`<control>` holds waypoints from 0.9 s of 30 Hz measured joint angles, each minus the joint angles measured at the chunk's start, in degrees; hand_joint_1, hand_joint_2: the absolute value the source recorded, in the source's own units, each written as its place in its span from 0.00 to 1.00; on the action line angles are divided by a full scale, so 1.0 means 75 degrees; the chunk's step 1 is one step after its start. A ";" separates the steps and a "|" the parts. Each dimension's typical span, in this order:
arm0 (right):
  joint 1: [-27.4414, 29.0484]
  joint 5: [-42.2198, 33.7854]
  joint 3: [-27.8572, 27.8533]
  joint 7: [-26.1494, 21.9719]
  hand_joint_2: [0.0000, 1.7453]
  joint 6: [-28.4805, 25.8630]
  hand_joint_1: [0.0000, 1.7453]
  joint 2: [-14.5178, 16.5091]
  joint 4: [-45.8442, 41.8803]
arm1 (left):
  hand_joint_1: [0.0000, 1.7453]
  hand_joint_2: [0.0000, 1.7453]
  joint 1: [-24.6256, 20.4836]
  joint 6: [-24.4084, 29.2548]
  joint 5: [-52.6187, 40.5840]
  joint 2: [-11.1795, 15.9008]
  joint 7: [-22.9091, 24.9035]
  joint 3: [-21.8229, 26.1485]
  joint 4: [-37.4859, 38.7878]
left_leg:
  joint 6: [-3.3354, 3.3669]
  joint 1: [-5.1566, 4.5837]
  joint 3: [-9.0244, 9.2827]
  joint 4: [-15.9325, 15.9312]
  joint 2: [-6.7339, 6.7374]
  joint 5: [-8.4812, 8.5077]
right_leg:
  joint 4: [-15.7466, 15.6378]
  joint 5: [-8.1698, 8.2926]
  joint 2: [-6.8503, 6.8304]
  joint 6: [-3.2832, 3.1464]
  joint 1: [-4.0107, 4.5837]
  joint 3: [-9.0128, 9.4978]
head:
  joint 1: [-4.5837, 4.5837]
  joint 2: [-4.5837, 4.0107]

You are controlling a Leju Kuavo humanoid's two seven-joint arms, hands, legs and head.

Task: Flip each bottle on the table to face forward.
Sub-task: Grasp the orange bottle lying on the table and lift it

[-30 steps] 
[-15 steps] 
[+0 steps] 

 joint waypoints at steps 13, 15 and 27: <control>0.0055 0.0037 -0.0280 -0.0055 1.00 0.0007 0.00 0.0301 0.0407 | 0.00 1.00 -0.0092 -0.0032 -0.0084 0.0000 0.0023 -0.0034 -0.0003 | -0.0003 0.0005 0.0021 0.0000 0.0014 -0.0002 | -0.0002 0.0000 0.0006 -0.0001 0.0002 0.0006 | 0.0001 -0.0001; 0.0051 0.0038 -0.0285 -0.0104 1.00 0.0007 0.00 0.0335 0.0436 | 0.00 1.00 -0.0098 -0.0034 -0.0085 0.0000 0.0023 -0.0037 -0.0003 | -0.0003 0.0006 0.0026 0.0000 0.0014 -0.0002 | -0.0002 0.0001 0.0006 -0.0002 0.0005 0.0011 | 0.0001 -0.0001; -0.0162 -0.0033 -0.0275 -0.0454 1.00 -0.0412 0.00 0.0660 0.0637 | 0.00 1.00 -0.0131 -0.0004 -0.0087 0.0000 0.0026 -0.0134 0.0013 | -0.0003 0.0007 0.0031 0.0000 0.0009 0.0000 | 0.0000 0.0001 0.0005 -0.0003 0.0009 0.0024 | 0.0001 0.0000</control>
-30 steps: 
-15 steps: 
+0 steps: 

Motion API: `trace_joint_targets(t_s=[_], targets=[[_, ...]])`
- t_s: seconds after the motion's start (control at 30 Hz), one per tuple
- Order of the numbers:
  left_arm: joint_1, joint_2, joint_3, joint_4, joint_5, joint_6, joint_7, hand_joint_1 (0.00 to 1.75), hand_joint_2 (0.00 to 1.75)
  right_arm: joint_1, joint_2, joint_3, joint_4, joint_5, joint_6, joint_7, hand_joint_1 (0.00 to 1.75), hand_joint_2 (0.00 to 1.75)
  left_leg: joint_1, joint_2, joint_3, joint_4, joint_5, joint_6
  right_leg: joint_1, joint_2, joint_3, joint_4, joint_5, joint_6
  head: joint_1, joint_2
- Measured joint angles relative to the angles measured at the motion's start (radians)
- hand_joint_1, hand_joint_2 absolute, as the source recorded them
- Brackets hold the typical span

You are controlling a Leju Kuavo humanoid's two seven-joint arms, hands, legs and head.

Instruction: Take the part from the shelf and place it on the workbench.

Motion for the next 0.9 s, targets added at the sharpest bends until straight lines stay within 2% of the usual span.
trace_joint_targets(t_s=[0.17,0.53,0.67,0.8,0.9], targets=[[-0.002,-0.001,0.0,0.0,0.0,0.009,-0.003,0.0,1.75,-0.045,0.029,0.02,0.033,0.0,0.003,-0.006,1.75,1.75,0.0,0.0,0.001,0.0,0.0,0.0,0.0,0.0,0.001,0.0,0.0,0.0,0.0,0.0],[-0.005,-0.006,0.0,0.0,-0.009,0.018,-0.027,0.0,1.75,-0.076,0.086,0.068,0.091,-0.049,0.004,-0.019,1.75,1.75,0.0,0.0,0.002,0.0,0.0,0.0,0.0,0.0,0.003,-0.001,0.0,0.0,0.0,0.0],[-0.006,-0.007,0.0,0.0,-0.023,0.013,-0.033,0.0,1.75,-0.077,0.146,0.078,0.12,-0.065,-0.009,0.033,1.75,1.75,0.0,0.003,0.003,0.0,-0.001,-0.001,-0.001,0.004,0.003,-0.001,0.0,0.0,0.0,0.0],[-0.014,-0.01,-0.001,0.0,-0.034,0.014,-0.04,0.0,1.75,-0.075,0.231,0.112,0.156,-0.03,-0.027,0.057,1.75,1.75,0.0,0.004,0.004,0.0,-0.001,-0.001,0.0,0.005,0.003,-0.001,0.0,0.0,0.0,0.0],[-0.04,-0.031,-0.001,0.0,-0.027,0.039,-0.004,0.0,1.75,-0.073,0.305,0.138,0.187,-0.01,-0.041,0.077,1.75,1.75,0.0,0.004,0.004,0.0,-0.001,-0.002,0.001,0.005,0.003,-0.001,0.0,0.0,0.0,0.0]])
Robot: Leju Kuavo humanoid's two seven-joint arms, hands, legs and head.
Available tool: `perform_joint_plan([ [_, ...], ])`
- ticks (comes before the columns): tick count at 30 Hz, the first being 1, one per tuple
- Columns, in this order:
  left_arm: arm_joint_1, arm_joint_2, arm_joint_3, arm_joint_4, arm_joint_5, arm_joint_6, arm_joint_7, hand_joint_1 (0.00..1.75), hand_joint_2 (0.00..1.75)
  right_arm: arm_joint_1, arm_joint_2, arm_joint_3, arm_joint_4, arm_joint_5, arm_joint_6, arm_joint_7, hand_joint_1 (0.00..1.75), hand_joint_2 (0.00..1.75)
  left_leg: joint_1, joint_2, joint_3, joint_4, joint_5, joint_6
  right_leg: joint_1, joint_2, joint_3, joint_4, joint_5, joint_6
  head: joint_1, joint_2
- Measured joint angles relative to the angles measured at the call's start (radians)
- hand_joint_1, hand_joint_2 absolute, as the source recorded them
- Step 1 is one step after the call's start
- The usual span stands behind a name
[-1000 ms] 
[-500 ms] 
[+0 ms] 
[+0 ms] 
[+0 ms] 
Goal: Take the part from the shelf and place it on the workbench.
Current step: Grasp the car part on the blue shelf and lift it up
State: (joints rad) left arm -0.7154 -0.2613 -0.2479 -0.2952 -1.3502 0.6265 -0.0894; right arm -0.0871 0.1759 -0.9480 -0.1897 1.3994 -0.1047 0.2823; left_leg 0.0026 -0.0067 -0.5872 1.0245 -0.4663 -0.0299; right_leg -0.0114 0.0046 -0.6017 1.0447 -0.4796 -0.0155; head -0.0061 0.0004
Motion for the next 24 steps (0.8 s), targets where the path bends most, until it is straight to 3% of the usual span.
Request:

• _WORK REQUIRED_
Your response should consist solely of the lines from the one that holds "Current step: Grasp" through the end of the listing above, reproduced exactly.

• _PROBLEM SOLUTION_
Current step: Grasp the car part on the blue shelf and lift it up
State: (joints rad) left arm -0.7154 -0.2613 -0.2479 -0.2952 -1.3502 0.6265 -0.0894; right arm -0.0871 0.1759 -0.9480 -0.1897 1.3994 -0.1047 0.2823; left_leg 0.0026 -0.0067 -0.5872 1.0245 -0.4663 -0.0299; right_leg -0.0114 0.0046 -0.6017 1.0447 -0.4796 -0.0155; head -0.0061 0.0004
Motion for the next 24 steps (0.8 s), targets where the path bends most, until it is straight to 3% of the usual span.
Request:

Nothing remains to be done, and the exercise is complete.